Dans les trois récits évangéliques des tentations, une chose peut nous étonner, vu notre habituelle réticence à toute forme de pénitence physique, c’est que, durant son long séjour au désert, Jésus ne semble nullement avoir souffert de la privation de nourriture. Le texte biblique dit bien que ce n’est qu’après ses quarante jours de jeûne qu’il eût faim (Mt 4, 2). L’important, pour les évangélistes, n’est donc pas l’aspect ascétique et pénitentiel du séjour au désert, mais son aspect mystique. On comprend mieux pourquoi c’est l’Esprit Saint lui-même qui a déclenché ce mouvement de retrait en grande solitude. Il le fallait pour que la Parole de Dieu incarnée puisse, en notre nom, affronter et vaincre le Prince de ce monde, qui est aussi un redoutable connaisseur des saintes Écritures. Certes, de notre part, cela n’implique pas une abdication de toute joute exégétique avec les divers tentateurs mondains qui nous assaillent, mais, tout en argumentant pour le Royaume, il est important que nous restions dociles à l’Esprit qui fera sentir au cœur (par le sensus fidei) quelle est la plus haute vérité à défendre. En effet, les vérités relatives au salut sont hiérarchisées, comme le montre bien Jésus dans son dialogue avec Satan : « … mais il est aussi écrit… » (Mt 4, 7). Une conséquence pratique de cette étape si fréquente dans le combat spirituel, c’est de prendre la résolution, notamment durant ce Carême, de scruter plus régulièrement les saintes Écritures pour mieux y discerner la volonté de Dieu sur notre humanité, et donc aussi sur nous-mêmes.
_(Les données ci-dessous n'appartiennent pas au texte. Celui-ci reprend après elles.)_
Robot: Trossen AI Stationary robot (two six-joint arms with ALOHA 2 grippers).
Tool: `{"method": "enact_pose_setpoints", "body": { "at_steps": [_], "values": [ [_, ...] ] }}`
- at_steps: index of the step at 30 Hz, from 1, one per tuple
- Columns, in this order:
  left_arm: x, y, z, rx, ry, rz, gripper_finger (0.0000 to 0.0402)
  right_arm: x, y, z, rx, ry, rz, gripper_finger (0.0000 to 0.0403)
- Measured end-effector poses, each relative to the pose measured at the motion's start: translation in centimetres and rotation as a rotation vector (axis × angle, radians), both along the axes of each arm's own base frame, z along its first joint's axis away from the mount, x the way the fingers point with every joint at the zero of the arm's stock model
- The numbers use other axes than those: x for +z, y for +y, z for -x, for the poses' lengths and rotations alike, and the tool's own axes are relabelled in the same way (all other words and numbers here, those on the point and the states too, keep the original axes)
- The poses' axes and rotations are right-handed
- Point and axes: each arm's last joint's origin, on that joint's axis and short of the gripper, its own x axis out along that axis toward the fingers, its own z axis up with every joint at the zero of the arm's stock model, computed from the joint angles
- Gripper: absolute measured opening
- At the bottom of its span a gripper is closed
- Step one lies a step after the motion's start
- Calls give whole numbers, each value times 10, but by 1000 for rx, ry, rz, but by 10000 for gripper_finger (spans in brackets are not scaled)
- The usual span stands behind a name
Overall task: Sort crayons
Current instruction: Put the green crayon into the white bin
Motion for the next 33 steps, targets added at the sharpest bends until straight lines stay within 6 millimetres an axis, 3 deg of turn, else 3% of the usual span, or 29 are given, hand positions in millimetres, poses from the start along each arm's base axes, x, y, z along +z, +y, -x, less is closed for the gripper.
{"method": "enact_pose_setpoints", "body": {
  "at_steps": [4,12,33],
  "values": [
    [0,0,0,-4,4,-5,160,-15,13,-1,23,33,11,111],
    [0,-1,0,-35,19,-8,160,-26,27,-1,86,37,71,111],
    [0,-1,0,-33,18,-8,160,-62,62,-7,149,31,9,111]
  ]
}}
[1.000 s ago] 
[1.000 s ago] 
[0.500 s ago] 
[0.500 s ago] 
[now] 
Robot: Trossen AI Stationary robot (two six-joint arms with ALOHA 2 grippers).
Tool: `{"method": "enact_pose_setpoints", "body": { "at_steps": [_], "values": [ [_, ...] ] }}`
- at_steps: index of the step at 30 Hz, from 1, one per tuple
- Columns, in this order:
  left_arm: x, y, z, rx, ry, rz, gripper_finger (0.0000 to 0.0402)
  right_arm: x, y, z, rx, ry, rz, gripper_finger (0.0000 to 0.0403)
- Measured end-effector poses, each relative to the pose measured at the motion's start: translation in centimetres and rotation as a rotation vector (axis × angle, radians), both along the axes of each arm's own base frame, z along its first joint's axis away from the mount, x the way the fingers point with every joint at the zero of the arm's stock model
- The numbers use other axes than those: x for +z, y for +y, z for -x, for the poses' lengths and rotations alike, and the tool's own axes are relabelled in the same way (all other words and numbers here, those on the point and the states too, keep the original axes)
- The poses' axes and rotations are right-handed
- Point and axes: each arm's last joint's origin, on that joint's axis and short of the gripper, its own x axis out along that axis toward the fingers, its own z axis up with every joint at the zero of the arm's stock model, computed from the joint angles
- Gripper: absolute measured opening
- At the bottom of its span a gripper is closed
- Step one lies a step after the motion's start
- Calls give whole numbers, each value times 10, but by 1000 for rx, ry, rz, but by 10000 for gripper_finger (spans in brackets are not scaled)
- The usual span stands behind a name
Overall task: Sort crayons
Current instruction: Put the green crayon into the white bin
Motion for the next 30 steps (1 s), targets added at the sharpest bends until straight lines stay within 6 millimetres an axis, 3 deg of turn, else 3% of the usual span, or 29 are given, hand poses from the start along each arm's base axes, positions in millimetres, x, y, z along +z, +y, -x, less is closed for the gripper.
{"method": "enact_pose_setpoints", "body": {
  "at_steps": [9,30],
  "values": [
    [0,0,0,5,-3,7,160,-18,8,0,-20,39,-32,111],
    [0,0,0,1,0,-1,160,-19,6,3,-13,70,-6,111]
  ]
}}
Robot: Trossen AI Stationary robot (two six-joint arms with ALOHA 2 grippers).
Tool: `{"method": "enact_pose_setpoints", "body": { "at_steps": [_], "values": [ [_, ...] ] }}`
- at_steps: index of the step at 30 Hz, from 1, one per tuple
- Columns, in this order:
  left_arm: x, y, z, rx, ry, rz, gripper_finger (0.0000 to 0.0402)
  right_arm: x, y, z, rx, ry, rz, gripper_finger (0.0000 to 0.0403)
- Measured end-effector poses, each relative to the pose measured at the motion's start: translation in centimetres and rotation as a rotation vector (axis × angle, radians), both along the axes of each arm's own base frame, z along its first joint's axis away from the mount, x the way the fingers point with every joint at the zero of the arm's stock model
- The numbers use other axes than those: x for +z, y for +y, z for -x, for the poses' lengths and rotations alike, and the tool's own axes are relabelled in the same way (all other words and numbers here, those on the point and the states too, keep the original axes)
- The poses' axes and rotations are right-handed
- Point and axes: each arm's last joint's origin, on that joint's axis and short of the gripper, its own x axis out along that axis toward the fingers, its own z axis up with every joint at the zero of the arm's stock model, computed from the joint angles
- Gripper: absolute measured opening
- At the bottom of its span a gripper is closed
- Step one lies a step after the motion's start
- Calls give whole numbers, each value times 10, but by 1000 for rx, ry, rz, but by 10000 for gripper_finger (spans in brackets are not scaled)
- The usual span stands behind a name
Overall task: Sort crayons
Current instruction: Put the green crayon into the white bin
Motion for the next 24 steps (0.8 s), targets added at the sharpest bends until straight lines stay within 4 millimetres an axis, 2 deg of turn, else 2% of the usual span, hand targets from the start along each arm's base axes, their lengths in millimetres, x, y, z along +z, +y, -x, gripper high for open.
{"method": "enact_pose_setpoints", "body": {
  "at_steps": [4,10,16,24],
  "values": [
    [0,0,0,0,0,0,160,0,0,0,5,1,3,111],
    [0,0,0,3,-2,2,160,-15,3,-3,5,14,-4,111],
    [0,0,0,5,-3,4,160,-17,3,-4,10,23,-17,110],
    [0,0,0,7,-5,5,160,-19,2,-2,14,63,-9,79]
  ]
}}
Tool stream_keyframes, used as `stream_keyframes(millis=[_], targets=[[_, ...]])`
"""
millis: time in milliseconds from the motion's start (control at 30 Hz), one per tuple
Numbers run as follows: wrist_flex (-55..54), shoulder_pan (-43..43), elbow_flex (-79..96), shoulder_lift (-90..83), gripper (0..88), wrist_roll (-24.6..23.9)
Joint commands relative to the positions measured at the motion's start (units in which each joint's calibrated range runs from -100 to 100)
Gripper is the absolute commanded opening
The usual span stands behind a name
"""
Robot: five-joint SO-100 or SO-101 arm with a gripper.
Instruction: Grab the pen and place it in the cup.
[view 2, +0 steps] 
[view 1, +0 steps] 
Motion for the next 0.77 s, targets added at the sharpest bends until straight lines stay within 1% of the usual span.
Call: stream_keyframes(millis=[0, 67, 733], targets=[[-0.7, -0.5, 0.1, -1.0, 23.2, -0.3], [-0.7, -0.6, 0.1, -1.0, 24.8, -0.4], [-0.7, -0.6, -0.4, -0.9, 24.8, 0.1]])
Encore une fois, répétons-le : entrer en Carême, c’est non seulement subir d’éventuelles et pénibles tentations, mais c’est aussi et surtout se convertir, se retourner plus résolument vers le Seigneur toujours présent, car lui seul « voit dans le secret » (Mt 6, 6) et lui seul a promis de nous accompagner personnellement « tous les jours jusqu’à la fin du monde » (Mt 28, 20). Cette plus grande proximité avec Lui et ses anges (Mt 4, 11) oblige à se purifier, car seuls les cœurs purs peuvent voir l’invisible et l’essentiel (Mt 5, 8 ; He 11, 27). Cette purification peut se faire de bien des façons et l’Eglise ne manque pas de le rappeler en cette période de l’année liturgique : prière, sacrements, jeûne et abstinence, plus grande pratique du détachement de soi au profit de Dieu et des pauvres… Oui, il s’agit bien d’un temps de pénitence, mais non pas d’affliction. Au contraire, le Christ lui-même recommande de jeûner en usant de parfums (Mt 6, 17) et encourage à se montrer joyeux (Mt 6, 16). Dans le même passage, il ajoute cette promesse solennelle qui est toujours d’actualité pour nous, chrétiens du XXIe siècle : « Et ton Père qui voit dans le secret te le rendra ! » (Mt 6, 18).